Which would be the proper algorithm to use? I suspect it’s a modified reduction algorithm, but how would it have to be modified so it fits the problem description?
On compute capability 2.x you can probably come up with a fast implementation using [font=“Courier New”]__ballot()[/font] and [font=“Courier New”]__clz()[/font].
Hmm, I target compute 1.1 and later. My original data of 128 ints is in array A which must not be destroyed. So I use another array B of half the size to store intermediates. The idea is to successively compare two neighbor values and take the sign of the right if the left argument is 0. Repeat until a single value is left. Everything is unrolled like in the reduction CUDA samples. The volatile trick forces 2tid and 2tid+1 into registers, where I expect them to stay and get reused.

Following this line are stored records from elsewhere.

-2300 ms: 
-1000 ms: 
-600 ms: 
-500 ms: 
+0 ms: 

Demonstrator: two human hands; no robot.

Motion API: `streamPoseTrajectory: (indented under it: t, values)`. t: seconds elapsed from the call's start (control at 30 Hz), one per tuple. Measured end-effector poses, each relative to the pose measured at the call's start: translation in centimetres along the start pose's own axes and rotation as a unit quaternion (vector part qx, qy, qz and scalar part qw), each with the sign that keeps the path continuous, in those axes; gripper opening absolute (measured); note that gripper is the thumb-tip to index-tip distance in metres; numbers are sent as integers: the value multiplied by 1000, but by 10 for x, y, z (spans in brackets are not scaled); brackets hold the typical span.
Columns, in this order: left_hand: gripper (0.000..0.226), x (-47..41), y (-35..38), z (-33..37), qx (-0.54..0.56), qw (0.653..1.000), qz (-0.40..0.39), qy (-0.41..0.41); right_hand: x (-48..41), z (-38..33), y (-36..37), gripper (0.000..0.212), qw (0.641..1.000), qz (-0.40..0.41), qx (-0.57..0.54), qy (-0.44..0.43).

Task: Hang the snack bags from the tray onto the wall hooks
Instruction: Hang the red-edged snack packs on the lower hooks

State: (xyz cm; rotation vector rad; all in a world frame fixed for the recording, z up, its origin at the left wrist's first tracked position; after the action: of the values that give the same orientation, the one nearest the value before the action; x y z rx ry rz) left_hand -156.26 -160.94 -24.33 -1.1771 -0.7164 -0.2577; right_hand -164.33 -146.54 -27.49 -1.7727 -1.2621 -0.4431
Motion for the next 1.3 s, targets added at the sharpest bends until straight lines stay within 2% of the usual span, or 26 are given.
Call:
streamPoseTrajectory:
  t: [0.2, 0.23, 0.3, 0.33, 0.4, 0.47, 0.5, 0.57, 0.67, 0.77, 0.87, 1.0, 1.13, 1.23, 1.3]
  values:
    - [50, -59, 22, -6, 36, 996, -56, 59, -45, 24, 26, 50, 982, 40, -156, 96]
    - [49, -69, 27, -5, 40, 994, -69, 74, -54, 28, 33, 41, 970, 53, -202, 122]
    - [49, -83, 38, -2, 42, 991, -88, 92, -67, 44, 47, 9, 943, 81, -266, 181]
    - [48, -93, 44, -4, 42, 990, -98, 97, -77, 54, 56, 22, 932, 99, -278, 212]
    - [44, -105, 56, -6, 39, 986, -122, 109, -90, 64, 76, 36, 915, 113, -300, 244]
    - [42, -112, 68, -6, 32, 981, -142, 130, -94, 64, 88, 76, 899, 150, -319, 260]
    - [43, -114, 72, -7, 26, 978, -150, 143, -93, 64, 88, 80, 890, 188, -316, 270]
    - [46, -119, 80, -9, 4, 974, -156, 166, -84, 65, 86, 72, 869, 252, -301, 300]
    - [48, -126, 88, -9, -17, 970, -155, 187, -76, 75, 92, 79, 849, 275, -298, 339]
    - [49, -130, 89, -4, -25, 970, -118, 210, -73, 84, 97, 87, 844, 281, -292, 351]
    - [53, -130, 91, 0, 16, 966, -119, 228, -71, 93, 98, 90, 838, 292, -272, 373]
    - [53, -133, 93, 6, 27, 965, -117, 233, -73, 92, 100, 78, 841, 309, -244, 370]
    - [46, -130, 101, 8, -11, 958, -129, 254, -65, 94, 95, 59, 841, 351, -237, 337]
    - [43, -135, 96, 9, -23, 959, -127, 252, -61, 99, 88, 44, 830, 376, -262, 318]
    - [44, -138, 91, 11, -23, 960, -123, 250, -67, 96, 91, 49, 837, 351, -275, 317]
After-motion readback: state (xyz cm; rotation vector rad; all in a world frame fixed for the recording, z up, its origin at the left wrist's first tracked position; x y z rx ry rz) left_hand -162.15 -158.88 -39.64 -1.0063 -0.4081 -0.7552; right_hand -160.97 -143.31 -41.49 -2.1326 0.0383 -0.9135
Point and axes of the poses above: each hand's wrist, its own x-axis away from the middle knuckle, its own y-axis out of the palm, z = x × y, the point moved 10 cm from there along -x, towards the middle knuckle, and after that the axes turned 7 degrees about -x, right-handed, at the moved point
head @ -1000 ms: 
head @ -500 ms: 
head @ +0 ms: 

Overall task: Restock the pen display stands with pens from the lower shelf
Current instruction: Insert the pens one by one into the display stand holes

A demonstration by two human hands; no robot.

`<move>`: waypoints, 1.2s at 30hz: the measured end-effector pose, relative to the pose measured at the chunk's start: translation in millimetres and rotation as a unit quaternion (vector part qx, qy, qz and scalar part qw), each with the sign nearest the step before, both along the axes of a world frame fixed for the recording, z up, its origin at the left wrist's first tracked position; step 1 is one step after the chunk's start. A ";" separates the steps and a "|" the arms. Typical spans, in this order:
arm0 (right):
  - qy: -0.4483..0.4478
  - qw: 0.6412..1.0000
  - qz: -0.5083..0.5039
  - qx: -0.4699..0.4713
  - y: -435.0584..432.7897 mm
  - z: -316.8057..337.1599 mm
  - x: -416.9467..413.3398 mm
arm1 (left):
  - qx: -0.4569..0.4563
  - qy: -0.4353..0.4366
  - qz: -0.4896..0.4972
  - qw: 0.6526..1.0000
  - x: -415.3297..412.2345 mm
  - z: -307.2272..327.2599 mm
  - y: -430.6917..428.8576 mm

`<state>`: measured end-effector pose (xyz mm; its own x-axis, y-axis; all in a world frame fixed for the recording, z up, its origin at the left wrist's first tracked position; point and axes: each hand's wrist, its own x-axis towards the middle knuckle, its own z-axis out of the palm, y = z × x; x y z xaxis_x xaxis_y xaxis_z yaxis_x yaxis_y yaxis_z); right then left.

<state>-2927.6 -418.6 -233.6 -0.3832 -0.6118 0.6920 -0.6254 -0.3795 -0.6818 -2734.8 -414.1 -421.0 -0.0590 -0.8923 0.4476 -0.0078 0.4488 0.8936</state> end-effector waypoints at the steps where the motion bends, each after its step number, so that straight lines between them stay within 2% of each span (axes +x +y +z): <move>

The 2-way bank conflicts are unfortunate. But I can’t do it like in the SDK samples because I always need to compare immediate neighbors. The EMUSYNC is for emulation mode only (CUDA SDK 2.3), just like in the SDK samples.
To avoid the 2-way band conflict you could reorder the B array in shared memory. However __brev() is 2.x stuff as well, so I’d guess you won’t end up any faster.